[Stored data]
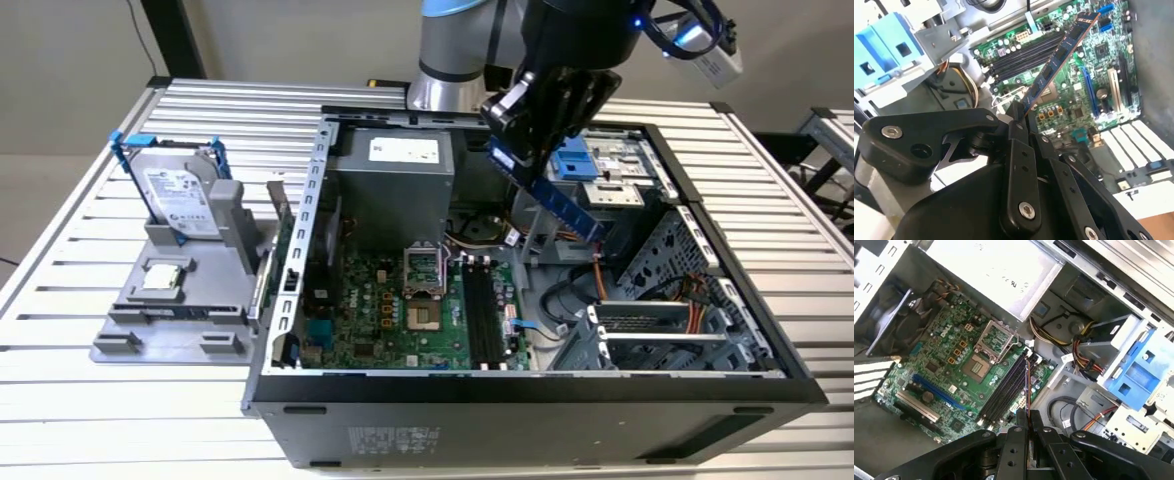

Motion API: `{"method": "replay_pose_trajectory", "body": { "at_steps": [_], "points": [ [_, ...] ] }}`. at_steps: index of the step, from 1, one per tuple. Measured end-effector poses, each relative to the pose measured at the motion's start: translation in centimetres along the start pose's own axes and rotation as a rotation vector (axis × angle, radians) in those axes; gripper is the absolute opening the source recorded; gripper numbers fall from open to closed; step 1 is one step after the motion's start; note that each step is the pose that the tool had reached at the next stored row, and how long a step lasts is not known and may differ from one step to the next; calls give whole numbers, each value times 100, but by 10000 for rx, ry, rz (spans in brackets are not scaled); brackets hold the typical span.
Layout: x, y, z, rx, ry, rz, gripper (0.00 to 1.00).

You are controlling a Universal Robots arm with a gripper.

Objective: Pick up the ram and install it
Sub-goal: 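Insert the ram into the slot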

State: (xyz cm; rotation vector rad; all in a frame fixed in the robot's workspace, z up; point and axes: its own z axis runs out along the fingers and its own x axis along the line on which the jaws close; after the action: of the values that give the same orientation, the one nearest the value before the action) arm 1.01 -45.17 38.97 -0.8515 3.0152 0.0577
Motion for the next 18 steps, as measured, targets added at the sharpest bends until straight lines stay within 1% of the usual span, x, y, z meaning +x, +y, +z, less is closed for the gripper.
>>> {"method": "replay_pose_trajectory", "body": {
  "at_steps": [18],
  "points": [
    [0, 0, 5, 58, -107, 3247, 0]
  ]
}}
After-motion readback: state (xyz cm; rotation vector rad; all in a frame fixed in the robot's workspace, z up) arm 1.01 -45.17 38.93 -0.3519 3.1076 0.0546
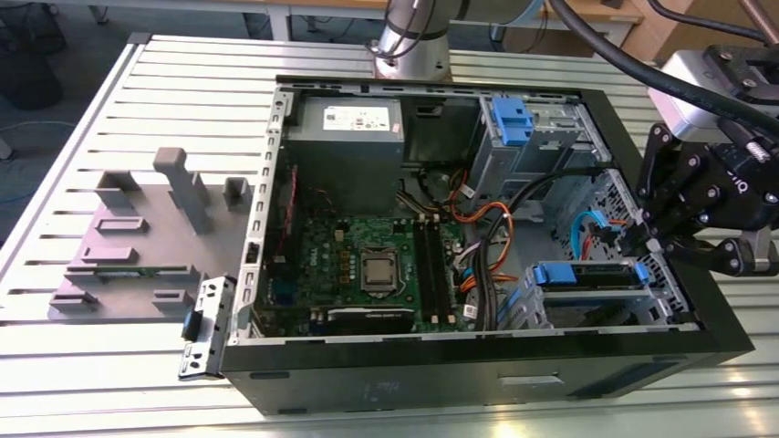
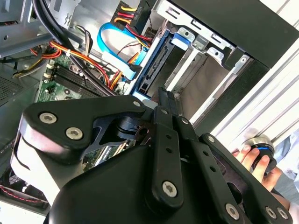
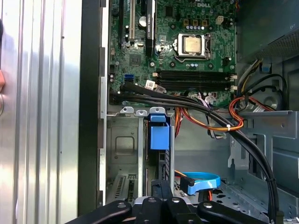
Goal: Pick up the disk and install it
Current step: 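Insert the first disk wire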
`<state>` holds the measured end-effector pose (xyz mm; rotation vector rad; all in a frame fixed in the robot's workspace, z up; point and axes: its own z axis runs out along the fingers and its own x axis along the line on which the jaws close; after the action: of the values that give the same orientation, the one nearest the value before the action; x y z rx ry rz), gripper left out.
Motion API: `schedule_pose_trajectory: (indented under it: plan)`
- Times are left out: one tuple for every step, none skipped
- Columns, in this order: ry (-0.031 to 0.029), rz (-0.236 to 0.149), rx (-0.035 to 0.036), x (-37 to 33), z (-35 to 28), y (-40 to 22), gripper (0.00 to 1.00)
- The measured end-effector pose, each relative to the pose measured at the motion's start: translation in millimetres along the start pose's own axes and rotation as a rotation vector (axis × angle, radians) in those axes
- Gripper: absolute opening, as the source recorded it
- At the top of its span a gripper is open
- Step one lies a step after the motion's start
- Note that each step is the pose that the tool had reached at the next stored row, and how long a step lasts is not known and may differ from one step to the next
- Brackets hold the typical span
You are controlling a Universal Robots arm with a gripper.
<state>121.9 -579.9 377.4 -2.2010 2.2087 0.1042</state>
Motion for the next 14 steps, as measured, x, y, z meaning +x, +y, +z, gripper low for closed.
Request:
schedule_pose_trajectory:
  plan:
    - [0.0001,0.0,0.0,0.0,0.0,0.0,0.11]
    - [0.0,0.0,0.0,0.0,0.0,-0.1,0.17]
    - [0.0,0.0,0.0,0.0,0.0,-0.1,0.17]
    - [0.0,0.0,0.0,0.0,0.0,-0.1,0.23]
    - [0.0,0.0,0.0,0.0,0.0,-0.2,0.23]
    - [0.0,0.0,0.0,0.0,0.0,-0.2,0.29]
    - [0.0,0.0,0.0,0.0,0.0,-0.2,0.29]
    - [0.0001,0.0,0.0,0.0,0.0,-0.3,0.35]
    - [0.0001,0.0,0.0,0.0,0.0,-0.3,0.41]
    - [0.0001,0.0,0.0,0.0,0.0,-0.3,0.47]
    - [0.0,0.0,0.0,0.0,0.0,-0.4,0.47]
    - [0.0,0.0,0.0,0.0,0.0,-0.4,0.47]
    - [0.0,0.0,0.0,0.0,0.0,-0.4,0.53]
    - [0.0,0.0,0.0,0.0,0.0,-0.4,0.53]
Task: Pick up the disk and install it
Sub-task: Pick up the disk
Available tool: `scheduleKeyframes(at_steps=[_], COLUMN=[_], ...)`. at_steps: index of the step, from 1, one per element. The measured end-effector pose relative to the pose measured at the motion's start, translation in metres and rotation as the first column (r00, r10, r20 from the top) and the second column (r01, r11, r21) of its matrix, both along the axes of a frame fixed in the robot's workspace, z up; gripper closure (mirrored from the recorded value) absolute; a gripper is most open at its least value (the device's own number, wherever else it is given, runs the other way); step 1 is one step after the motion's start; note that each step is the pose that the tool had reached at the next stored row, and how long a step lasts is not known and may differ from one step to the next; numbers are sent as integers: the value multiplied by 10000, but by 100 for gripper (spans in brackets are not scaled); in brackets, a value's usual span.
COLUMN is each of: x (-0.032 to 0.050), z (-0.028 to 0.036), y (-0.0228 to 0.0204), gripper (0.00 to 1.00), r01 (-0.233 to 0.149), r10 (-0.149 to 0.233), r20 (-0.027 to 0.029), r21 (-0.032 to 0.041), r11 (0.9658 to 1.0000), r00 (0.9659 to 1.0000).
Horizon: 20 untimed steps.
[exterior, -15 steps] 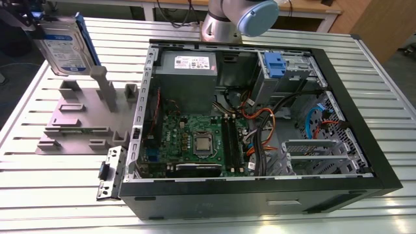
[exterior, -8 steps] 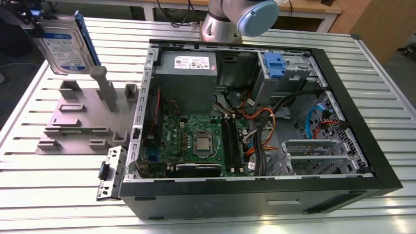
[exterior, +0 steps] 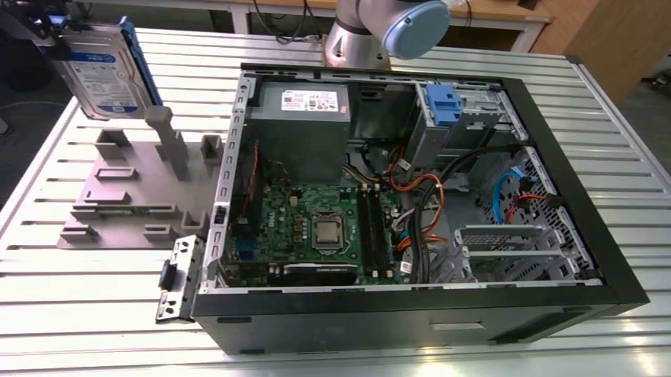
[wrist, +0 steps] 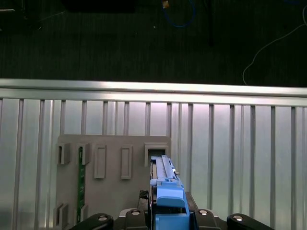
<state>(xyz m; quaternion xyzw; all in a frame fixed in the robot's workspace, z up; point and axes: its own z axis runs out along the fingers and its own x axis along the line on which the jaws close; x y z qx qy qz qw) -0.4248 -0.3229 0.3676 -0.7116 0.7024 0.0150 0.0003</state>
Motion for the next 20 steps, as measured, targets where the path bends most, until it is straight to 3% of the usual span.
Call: scheduleKeyframes(at_steps=[20], x=[0], z=[103], y=[0], gripper=[63], r01=[0], r10=[0], r20=[0], r21=[0], r11=[10000], r00=[10000])
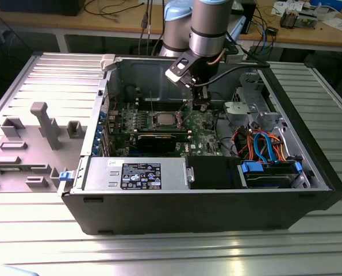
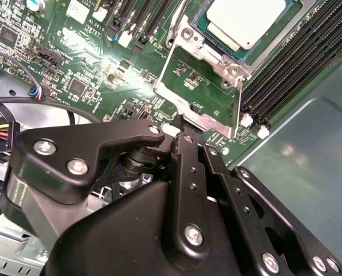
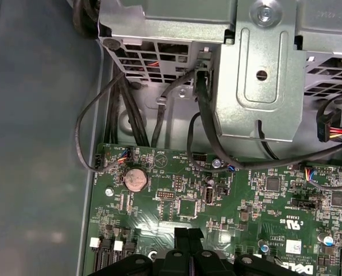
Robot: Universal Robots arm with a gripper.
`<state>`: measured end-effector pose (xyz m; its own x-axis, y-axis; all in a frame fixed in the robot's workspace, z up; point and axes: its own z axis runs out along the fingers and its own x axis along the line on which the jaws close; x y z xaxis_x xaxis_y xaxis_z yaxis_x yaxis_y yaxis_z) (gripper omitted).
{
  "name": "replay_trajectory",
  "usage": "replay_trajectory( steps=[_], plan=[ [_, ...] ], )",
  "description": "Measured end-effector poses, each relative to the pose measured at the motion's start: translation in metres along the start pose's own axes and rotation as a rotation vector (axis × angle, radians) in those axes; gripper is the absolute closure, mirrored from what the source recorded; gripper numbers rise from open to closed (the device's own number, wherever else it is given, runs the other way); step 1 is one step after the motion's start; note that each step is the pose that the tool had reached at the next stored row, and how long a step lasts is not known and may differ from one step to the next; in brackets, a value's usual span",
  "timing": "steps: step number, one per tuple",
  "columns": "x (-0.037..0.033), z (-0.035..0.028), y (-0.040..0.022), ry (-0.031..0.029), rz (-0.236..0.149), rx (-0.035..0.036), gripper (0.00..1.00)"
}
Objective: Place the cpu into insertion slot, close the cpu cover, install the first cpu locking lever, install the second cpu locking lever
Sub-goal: 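Close the cpu cover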
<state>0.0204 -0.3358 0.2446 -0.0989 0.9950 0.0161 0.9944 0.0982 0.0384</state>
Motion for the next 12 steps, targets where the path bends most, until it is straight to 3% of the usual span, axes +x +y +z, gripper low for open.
replay_trajectory(
  steps=[12],
  plan=[
    [0.0006, -0.0002, -0.0063, 0.0, 0.0, -0.0001, 0.89]
  ],
)
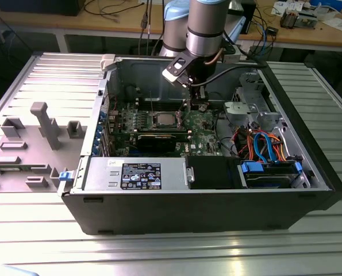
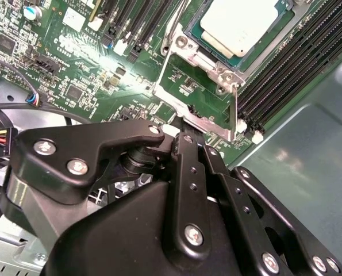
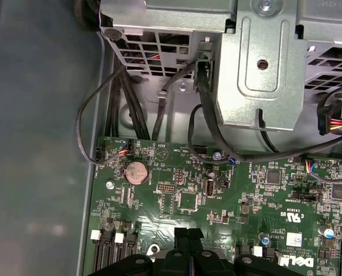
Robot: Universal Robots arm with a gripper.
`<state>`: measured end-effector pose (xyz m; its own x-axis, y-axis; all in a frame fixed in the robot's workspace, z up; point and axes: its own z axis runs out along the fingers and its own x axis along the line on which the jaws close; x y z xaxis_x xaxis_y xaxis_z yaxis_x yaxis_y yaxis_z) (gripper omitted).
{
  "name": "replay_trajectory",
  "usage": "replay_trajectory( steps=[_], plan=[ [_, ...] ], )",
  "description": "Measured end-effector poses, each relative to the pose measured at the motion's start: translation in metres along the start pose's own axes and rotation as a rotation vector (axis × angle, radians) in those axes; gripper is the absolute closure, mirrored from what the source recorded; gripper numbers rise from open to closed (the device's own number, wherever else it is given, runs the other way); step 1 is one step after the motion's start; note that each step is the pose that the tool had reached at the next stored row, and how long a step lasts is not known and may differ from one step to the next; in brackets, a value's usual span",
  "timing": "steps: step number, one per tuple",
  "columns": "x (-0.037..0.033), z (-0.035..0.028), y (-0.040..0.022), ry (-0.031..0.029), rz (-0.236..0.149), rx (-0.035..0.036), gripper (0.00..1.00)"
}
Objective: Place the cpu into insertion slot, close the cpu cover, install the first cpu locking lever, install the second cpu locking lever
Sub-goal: 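Close the cpu cover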
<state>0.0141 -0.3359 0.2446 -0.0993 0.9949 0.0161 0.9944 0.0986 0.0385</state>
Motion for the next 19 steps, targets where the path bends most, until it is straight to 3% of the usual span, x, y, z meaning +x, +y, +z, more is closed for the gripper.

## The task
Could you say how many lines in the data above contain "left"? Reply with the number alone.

## Response area
2